Now how could I make you understand? It’s very clear but why you never understand this? I know your gaze very well..I know you are looking at me when I m looking at the far away horizon. I know that. But i dont have the courage to look back and ask “Why?” cause I know why you look at me like that..
It’s easy to fall in love with someone. You ‘ll think of that person day and night. You dont know whether your love of your life is thinking about you or not but you keeping thinking of your love. You think everything is in your favour
Unrequited Love…No limit for your love. You say you dont expect anything from me. Is that true? Then why you keeping following me like a shadow? Why you wanna know everything? Why is it you want to know why I dont have space for you?
I told you it’s very clear from the beginning. How can I create a space for you if some one is already in my heart? Just like you cannot fall out I cannot stop thinking about him. Why you dont understand this? why are you pushing me to this? it’s hurting to see you in pain..specially to know that you are in pain because of me. For me you are a special one. A special friend…I care for you… but that’s pure…I cannot escape from this friend zone.

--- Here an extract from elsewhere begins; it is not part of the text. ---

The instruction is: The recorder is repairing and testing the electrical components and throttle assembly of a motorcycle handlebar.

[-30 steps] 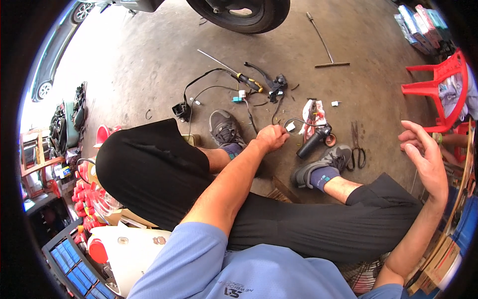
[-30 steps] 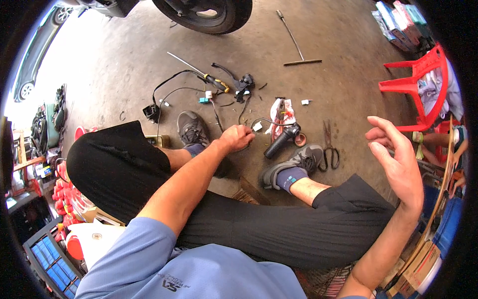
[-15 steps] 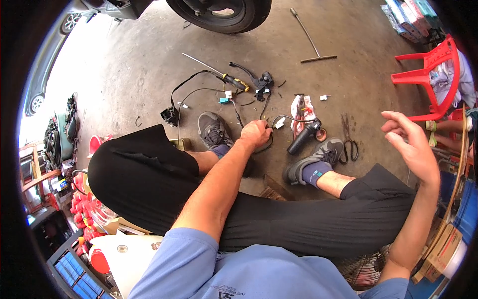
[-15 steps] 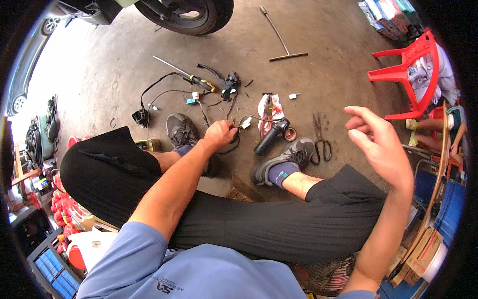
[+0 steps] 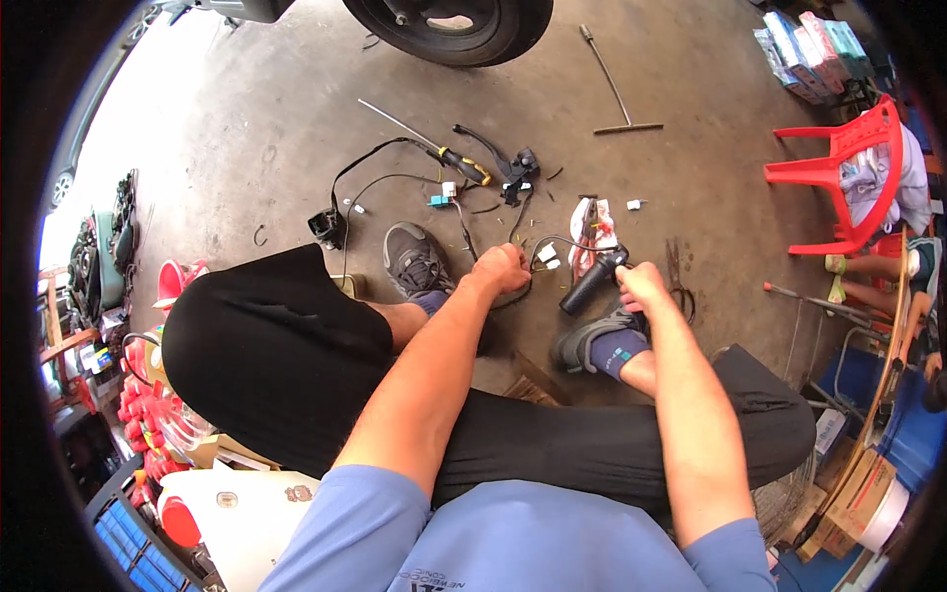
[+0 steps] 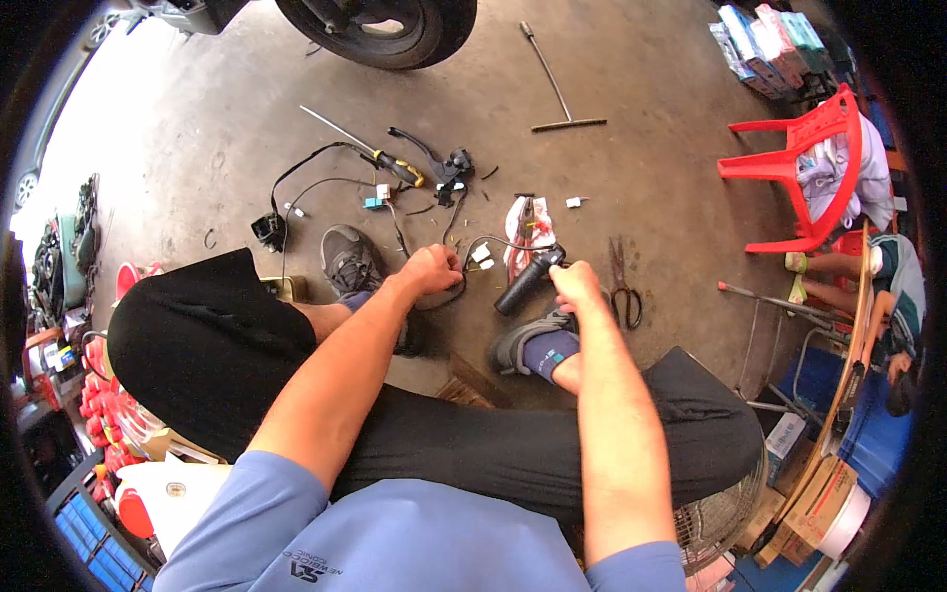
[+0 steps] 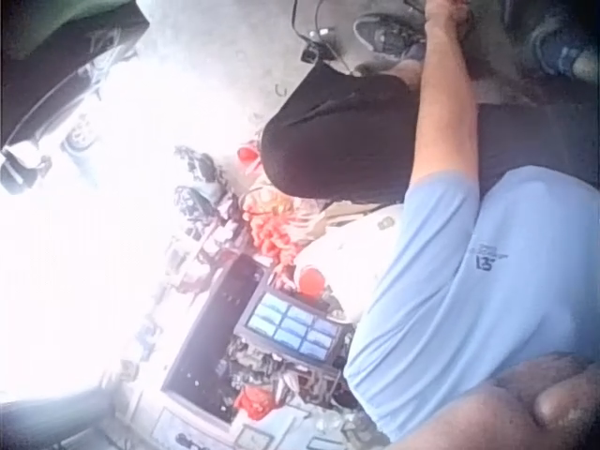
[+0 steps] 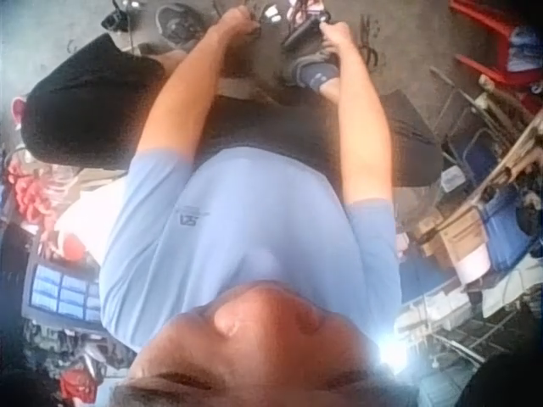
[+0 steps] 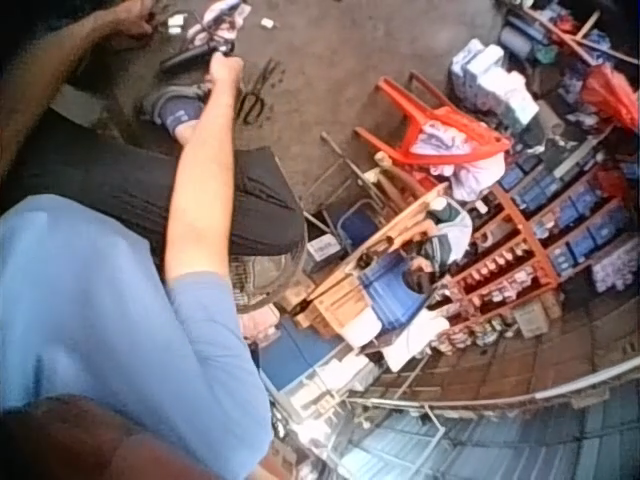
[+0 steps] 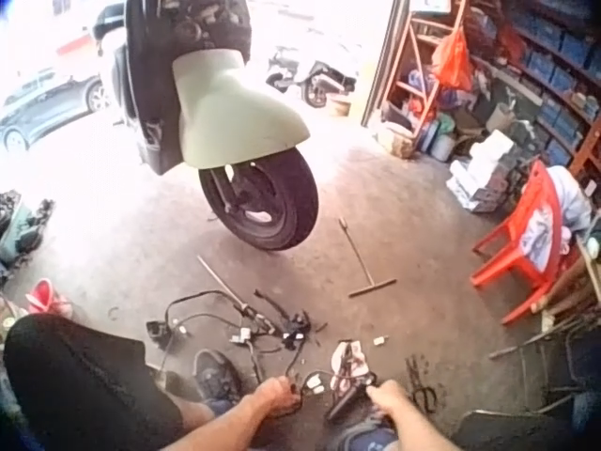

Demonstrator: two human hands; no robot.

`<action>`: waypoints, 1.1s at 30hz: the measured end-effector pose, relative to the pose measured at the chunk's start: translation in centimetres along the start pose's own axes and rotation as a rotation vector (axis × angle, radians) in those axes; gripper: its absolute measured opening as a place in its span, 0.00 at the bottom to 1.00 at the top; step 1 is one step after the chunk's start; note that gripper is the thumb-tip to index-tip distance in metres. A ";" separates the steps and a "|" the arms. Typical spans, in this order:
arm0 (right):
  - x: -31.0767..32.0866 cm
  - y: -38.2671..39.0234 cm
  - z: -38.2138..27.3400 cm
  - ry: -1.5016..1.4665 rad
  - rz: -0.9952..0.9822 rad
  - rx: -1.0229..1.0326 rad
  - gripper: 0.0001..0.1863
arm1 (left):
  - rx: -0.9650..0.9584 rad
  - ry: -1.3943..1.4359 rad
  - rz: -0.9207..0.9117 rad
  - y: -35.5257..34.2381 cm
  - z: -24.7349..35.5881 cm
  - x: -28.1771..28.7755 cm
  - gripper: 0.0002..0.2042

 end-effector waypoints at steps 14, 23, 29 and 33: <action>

You think only you are in pain but in reality I’m in pain too.. I’m in pain because I know you love me..I know it’s unconditional… But my heart does not accept you. I’m in a cross road where I m completely in love with him and I suffer for being a pain for you.
What they say about unrequited love is not true.They says it’s unconditional love..does not hurt any one.no harm..you have the sole right to love unconditinal and to suffer alone. That’s not true-not only one person gets hurts deeply..but also the other feels a pain which no one ever sees. That pain is an indescribable guilt which gives you nothing but pain.